The task
Type the listing below out again exactly. No images.

Data segment
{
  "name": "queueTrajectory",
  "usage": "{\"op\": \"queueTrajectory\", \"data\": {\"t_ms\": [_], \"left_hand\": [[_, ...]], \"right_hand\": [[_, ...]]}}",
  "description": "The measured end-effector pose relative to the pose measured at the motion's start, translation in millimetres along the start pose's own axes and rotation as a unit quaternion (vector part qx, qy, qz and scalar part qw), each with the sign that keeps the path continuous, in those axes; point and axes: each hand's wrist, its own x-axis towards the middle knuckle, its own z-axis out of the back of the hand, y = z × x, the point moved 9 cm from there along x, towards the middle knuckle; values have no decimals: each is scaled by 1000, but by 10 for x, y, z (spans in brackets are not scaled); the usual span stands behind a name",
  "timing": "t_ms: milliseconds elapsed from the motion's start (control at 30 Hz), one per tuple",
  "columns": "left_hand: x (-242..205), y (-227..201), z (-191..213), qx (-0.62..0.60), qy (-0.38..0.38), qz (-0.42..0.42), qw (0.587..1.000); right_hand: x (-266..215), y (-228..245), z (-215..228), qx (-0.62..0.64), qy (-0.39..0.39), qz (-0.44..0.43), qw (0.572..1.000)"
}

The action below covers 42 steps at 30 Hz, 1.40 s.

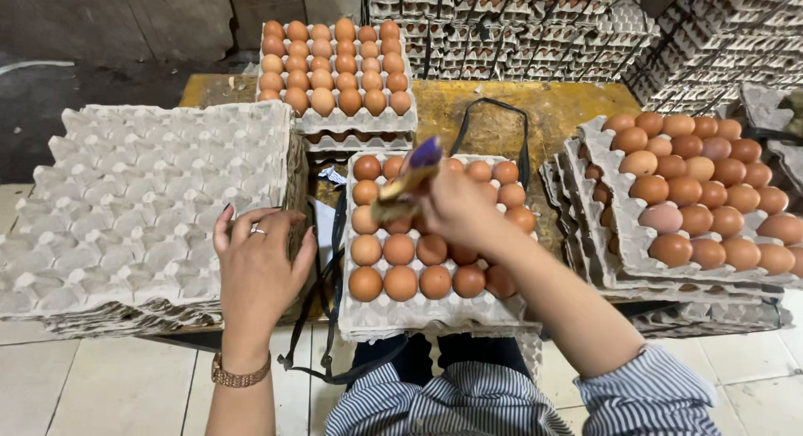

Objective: The person uses a brush to apply a substance to brown eggs arranged in a cardboard tray. They repeatedly brush the eggs, then lift the tray to move it to a stack on the right side of the table before returning to brush another tray.

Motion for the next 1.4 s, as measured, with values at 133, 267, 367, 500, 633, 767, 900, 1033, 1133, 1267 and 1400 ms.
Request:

Exercise answer
{
  "name": "queueTrajectory",
  "usage": "{\"op\": \"queueTrajectory\", \"data\": {\"t_ms\": [_], \"left_hand\": [[_, ...]], \"right_hand\": [[_, ...]]}}",
  "description": "The measured end-effector pose relative to the pose measured at the motion's start, translation in millimetres along the start pose's own axes and rotation as a unit quaternion (vector part qx, qy, qz and scalar part qw), each with the sign that keeps the path continuous, in those axes; point and axes: each hand's wrist, its own x-axis towards the middle knuckle, its own z-axis out of the back of the hand, y = z × x, the point moved 9 cm from there along x, towards the middle knuckle; values have no decimals: each is scaled by 1000, but by 10 for x, y, z (spans in brackets are not scaled); the usual span stands behind a name",
  "timing": "t_ms: milliseconds elapsed from the motion's start (control at 30 Hz), one per tuple",
  "columns": "left_hand: x (-242..205), y (-227..201), z (-191..213), qx (-0.62..0.60), qy (-0.38..0.38), qz (-0.42..0.42), qw (0.587..1.000); right_hand: x (-266..215), y (-228..245), z (-215..228), qx (-0.62..0.64), qy (-0.39..0.39), qz (-0.44..0.43), qw (0.572..1.000)"
}

The action below covers 42 steps at 30 Hz, 1.40 s.


Objective: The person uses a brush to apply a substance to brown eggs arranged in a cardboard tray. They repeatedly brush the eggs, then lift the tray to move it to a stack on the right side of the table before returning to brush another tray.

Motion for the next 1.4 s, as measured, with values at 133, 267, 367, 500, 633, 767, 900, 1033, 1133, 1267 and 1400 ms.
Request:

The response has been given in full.